Because of course then you’ve just gotta go, and how cool is it when the food really is amazing, and the atmosphere makes you feel welcome and the service is terrific and the prices are reasonable and they offer you a “to go” cup with your drink refill when you get ready to leave?
So then you tell your friends, which gives you that extra added bonus of being one of the first to “know and tell,” and it quickly takes its place among your rotation of favorite places to eat.
Owensboro is just overflowing with these gems, as this “Dining Guide” issue illustrates, from the big-name franchises to the little diner that comes closer to “home cooking” than home ever did.
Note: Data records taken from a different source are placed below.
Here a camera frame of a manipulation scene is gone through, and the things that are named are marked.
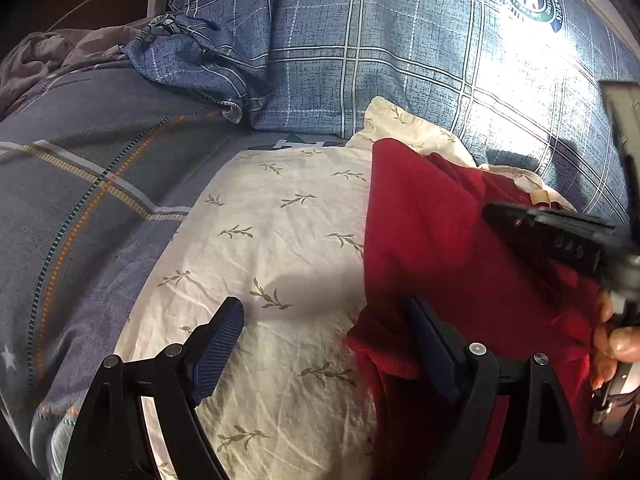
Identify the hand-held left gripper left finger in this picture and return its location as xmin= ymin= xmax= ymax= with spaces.
xmin=61 ymin=296 xmax=246 ymax=480

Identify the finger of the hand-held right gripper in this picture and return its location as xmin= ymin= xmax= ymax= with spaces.
xmin=520 ymin=230 xmax=604 ymax=275
xmin=481 ymin=200 xmax=619 ymax=241

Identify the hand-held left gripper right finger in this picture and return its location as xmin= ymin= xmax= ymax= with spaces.
xmin=404 ymin=296 xmax=587 ymax=480

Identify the red garment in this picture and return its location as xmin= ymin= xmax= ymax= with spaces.
xmin=345 ymin=137 xmax=632 ymax=480

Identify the person's right hand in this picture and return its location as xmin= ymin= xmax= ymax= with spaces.
xmin=591 ymin=290 xmax=640 ymax=392

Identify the cream leaf-print pillow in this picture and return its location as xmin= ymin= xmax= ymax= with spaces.
xmin=112 ymin=96 xmax=576 ymax=480

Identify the grey plaid bed sheet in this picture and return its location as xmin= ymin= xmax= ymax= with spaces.
xmin=0 ymin=55 xmax=261 ymax=471

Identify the blue plaid pillow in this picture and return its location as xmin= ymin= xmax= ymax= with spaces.
xmin=122 ymin=0 xmax=640 ymax=226

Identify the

It’s hard to know whether this is true of people who live elsewhere, but it sure seems like people around here love to eat out.
And that’s great. What’s not to love about settling into a comfortable booth, scanning a menu that is filled with all your favorite things, “from soup to nuts” as your grandfather might have said, although as far as you know, nobody actually serves nuts—well, unless you count the peanuts at that place where some people like to throw the shells on the floor, but you feel too guilty about creating work for the clean-up crew so you drop yours carefully into that extra bucket they give you.
And you’re with your favorite people: Maybe a date, or family or friends, maybe teammates or co-workers, but someone whose company you enjoy enough to want to spend this time together.
And there’s also the big plus of everyone getting to order what they want, how they want it, even if that means a cheeseburger with no cheese (long story) or a plain taco shell with nothing in it (even longer story).
Not to mention the fact that you don’t have to do the dishes, but instead someone comes swooping out of the kitchen with a big tray and a washrag and wipes up the spills and splatters off the table and carries all the dishes somewhere out of sight where you don’t have to worry about them at all, unlike the situation at your house where dirty dishes might sit around in the sink for a couple of days before someone gets around to washing them or hiding them in the dishwasher until you are forced into action by running out of clean plates or glasses.
So there are a million reasons why eating out is great, wonderful, fantastic, and everyone likes it.
But if you want to know the truth—If I could pick one meal, one place, as the “best ever” in the entire dining experience of my life so far and forever, it would be this one:
Sitting on the front porch of the house where I grew up, on a hot summer night, the darkness illuminated only by the streetlights, the occasional flash of headlights as a car went down the street, and the slow-motion blinking of fireflies.
I am leaning against the support post and my Momma is sitting a few feet away on the edge of the porch, her bare feet on the concrete steps where the paint is peeling away. Her chin rests in the palm of one hand, her elbow is propped on her knee, and she is looking into the darkness as if the answer to a great question might be found there.
I am eating a bologna sandwich. Field brand bologna, the kind with the red plastic edge that you peeled off and had to tuck deep into the trash can or else the dogs would sniff it out and chew on it and maybe choke. Colonial Bread, bought fresh from the bakery just down the street, and whose aroma mingled with that of the tangled honeysuckle vines that are taking over the fence around the back yard.
Cicadas whirr in the background as my mother speaks to me; her voice is quiet, gentle … tired.
I eat my sandwich; I don’t say much. Maybe I don’t say anything.
I tear off two pieces of bread crust and throw them to my dogs, one each. They snap them up and swallow them whole, look toward me with expectant eyes, see the sandwich is gone, and lay down again in the cool grass, sniffing the night air and scratching at fleas.
With all due respect to every restaurant listed in this Dining Guide and to all the wonderful places I enjoy visiting … I would trade them all for just one more summer night, on the porch, with my Momma and a bologna sandwich.